Build High Performance Time Series Models using Auto ARIMA in Python and R
Picture this – You’ve been tasked with forecasting the price of the next iPhone and have been provided with historical data. This includes features like quarterly sales, month-on-month expenditure, and a whole host of things that come with Apple’s balance sheet. As a data scientist, which kind of problem would you classify this as? Time series modeling, of course.
From predicting the sales of a product to estimating the electricity usage of households, time series forecasting is one of the core skills any data scientist is expected to know, if not master. There are a plethora of different techniques out there which you can use, and we will be covering one of the most effective ones, called Auto ARIMA, in this article.
We will first understand the concept of ARIMA which will lead us to our main topic – Auto ARIMA. To solidify our concepts, we will take up a dataset and implement it in both Python and R.
Table of content
- What is a time series?
- Methods for time series forecasting
- Introduction to ARIMA
- Steps for ARIMA implementation
- Why do we need AutoARIMA?
- Auto ARIMA implementation (on air passengers dataset)
- How does auto ARIMA selects parameters?
If you are familiar with time series and it’s techniques (like moving average, exponential smoothing, and ARIMA), you can skip directly to section 4. For beginners, start from the below section which is a brief introduction to time series and various forecasting techniques.
1. What is a time series ?
Before we learn about the techniques to work on time series data, we must first understand what a time series actually is and how is it different from any other kind of data. Here is the formal definition of time series – It is a series of data points measured at consistent time intervals. This simply means that particular values are recorded at a constant interval which may be hourly, daily, weekly, every 10 days, and so on. What makes time series different is that each data point in the series is dependent on the previous data points. Let us understand the difference more clearly by taking a couple of examples.

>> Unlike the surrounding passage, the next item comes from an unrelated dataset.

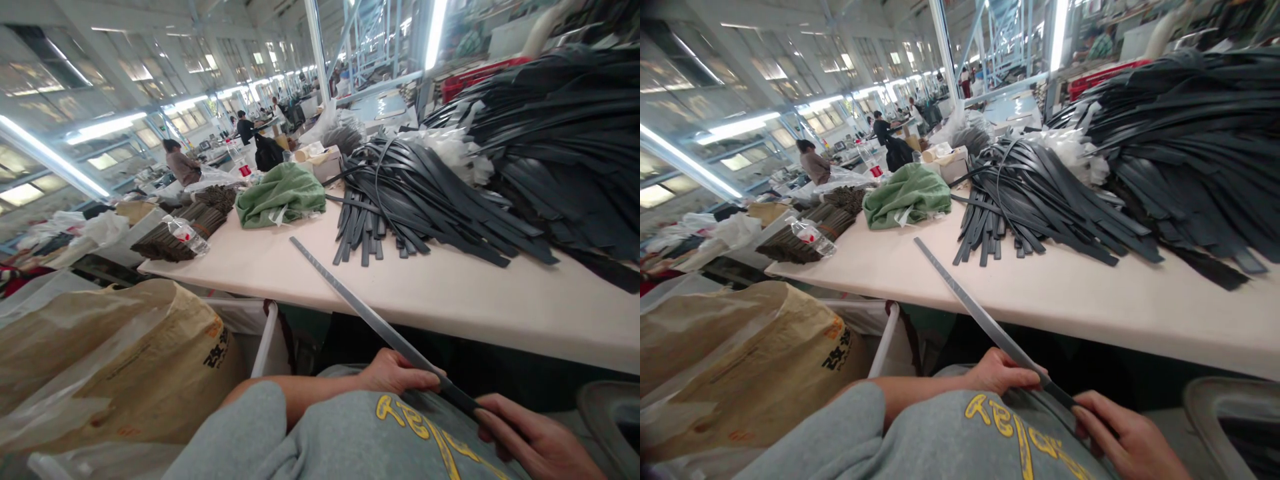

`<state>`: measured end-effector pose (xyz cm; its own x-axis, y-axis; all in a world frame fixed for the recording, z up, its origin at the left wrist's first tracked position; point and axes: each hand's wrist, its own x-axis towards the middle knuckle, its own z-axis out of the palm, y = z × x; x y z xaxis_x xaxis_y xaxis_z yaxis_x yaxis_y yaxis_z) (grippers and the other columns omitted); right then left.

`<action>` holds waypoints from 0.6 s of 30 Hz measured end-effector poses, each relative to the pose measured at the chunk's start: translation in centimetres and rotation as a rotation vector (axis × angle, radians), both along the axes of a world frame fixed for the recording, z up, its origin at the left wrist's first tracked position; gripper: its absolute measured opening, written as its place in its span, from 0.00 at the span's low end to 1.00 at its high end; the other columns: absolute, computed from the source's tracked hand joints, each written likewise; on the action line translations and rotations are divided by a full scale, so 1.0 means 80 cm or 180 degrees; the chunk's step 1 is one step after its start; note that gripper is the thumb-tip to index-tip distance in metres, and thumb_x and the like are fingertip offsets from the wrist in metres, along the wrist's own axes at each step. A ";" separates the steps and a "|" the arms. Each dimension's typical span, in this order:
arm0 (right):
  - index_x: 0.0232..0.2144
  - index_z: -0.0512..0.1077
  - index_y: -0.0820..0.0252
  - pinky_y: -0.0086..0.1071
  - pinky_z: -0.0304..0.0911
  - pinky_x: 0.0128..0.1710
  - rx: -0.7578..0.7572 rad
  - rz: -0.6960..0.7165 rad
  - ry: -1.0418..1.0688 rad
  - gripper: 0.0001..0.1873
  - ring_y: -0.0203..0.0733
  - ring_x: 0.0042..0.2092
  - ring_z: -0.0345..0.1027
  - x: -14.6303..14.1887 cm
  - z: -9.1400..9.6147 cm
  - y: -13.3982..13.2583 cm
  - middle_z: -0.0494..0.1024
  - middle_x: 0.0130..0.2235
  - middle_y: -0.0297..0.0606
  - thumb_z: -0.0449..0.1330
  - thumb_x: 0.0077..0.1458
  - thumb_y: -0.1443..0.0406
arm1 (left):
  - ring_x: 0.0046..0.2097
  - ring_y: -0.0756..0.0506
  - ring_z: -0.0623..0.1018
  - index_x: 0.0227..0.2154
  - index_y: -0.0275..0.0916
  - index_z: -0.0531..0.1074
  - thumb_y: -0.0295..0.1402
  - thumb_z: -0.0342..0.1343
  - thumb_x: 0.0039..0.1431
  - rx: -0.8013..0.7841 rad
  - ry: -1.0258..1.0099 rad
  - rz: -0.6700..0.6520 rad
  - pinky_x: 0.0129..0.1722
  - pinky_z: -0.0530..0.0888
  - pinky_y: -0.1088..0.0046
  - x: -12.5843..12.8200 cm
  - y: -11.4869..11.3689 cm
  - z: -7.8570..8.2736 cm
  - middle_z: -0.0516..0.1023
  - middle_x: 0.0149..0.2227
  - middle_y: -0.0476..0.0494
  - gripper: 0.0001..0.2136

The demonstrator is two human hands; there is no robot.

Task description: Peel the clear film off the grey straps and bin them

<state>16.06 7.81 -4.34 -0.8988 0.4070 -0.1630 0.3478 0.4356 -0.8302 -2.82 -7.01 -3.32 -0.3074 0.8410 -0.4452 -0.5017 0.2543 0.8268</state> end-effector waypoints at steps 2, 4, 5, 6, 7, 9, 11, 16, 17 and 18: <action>0.30 0.76 0.54 0.29 0.67 0.24 -0.0128 0.0168 0.0018 0.18 0.42 0.26 0.72 -0.024 0.012 -0.010 0.78 0.25 0.36 0.54 0.57 0.50 | 0.42 0.39 0.80 0.38 0.35 0.82 0.48 0.72 0.35 0.0109 0.0066 -0.0113 0.51 0.72 0.60 0.002 0.002 0.005 0.83 0.35 0.39 0.27; 0.32 0.76 0.54 0.29 0.67 0.25 -0.0099 0.0142 0.0115 0.17 0.43 0.27 0.72 -0.042 0.022 -0.016 0.78 0.26 0.36 0.54 0.57 0.50 | 0.42 0.39 0.80 0.39 0.35 0.82 0.48 0.71 0.36 0.0179 0.0137 -0.0161 0.51 0.72 0.61 0.001 0.002 0.008 0.83 0.36 0.39 0.27; 0.32 0.76 0.54 0.29 0.67 0.25 -0.0077 0.0150 0.0152 0.17 0.42 0.27 0.72 -0.047 0.025 -0.017 0.78 0.26 0.35 0.54 0.58 0.51 | 0.42 0.39 0.80 0.39 0.35 0.82 0.48 0.71 0.37 0.0204 0.0161 -0.0180 0.50 0.72 0.61 0.000 0.002 0.008 0.83 0.36 0.40 0.27; 0.31 0.76 0.54 0.30 0.66 0.26 -0.0058 0.0164 0.0173 0.17 0.42 0.27 0.71 -0.051 0.028 -0.018 0.78 0.25 0.35 0.54 0.58 0.51 | 0.42 0.39 0.79 0.39 0.35 0.82 0.48 0.71 0.37 0.0223 0.0184 -0.0203 0.50 0.72 0.61 -0.001 0.002 0.008 0.83 0.36 0.40 0.27; 0.31 0.75 0.54 0.30 0.66 0.27 -0.0035 0.0184 0.0180 0.17 0.42 0.26 0.71 -0.053 0.030 -0.019 0.78 0.25 0.35 0.54 0.59 0.52 | 0.42 0.39 0.79 0.39 0.35 0.82 0.48 0.71 0.38 0.0230 0.0210 -0.0216 0.50 0.72 0.62 -0.002 0.002 0.007 0.83 0.36 0.40 0.26; 0.30 0.75 0.54 0.31 0.65 0.28 0.0036 0.0187 0.0188 0.16 0.41 0.27 0.70 -0.055 0.036 -0.020 0.77 0.25 0.34 0.53 0.60 0.53 | 0.42 0.39 0.79 0.37 0.34 0.82 0.49 0.70 0.38 0.0221 0.0240 -0.0163 0.50 0.72 0.62 -0.001 0.005 0.004 0.83 0.35 0.40 0.26; 0.28 0.74 0.55 0.31 0.63 0.28 0.0129 0.0137 0.0245 0.16 0.40 0.27 0.69 -0.058 0.043 -0.022 0.76 0.25 0.34 0.52 0.61 0.55 | 0.44 0.39 0.79 0.38 0.34 0.82 0.47 0.71 0.37 0.0197 0.0208 0.0016 0.50 0.72 0.62 0.001 0.007 0.004 0.83 0.36 0.39 0.25; 0.28 0.71 0.57 0.31 0.63 0.29 -0.0040 -0.0051 0.0206 0.16 0.38 0.25 0.69 -0.056 0.054 -0.018 0.76 0.25 0.34 0.53 0.61 0.55 | 0.43 0.42 0.80 0.45 0.39 0.78 0.42 0.72 0.41 0.0318 -0.0357 0.0812 0.43 0.74 0.68 -0.012 0.007 0.022 0.82 0.44 0.37 0.26; 0.29 0.72 0.58 0.31 0.63 0.28 -0.0158 -0.0147 0.0188 0.15 0.37 0.25 0.69 -0.052 0.055 -0.017 0.76 0.25 0.34 0.53 0.61 0.55 | 0.42 0.44 0.81 0.44 0.38 0.78 0.42 0.70 0.44 0.0374 -0.0449 0.1045 0.41 0.75 0.69 -0.019 0.007 0.027 0.82 0.43 0.38 0.23; 0.32 0.72 0.58 0.31 0.64 0.28 -0.0296 -0.0253 0.0190 0.14 0.37 0.25 0.69 -0.046 0.055 -0.016 0.76 0.26 0.34 0.53 0.60 0.56 | 0.40 0.45 0.81 0.41 0.37 0.78 0.42 0.69 0.47 0.0411 -0.0495 0.1258 0.40 0.75 0.71 -0.027 0.007 0.032 0.83 0.41 0.39 0.20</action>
<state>12.35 6.51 0.08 -0.8736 0.4628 -0.1506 0.3269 0.3288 -0.8860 -4.98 -6.41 -0.75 -0.5541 0.7240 -0.4107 -0.6606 -0.0823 0.7462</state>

Suppose you have a dataset of people who have taken a loan from a particular company (as shown in the table below). Do you think each row will be related to the previous rows? Certainly not! The loan taken by a person will be based on his financial conditions and needs (there could be other factors such as the family size etc., but for simplicity we are considering only income and loan type) . Also, the data was not collected at any specific time interval. It depends on when the company received a request for the loan.
Let’s take another example. Suppose you have a dataset that contains the level of CO2 in the air per day (screenshot below). Will you be able to predict the approximate amount of CO2 for the next day by looking at the values from the past few days? Well, of course. If you observe, the data has been recorded on a daily basis, that is, the time interval is constant (24 hours).
You must have got an intuition about this by now – the first case is a simple regression problem and the second is a time series problem. Although the time series puzzle here can also be solved using linear regression, but that isn’t really the best approach as it neglects the relation of the values with all the relative past values. Let’s now look at some of the common techniques used for solving time series problems.
2. Methods for time series forecasting
There are a number of methods for time series forecasting and we will briefly cover them in this section. The detailed explanation and python codes for all the below mentioned techniques can be found in this article: 7 techniques for time series forecasting (with python codes).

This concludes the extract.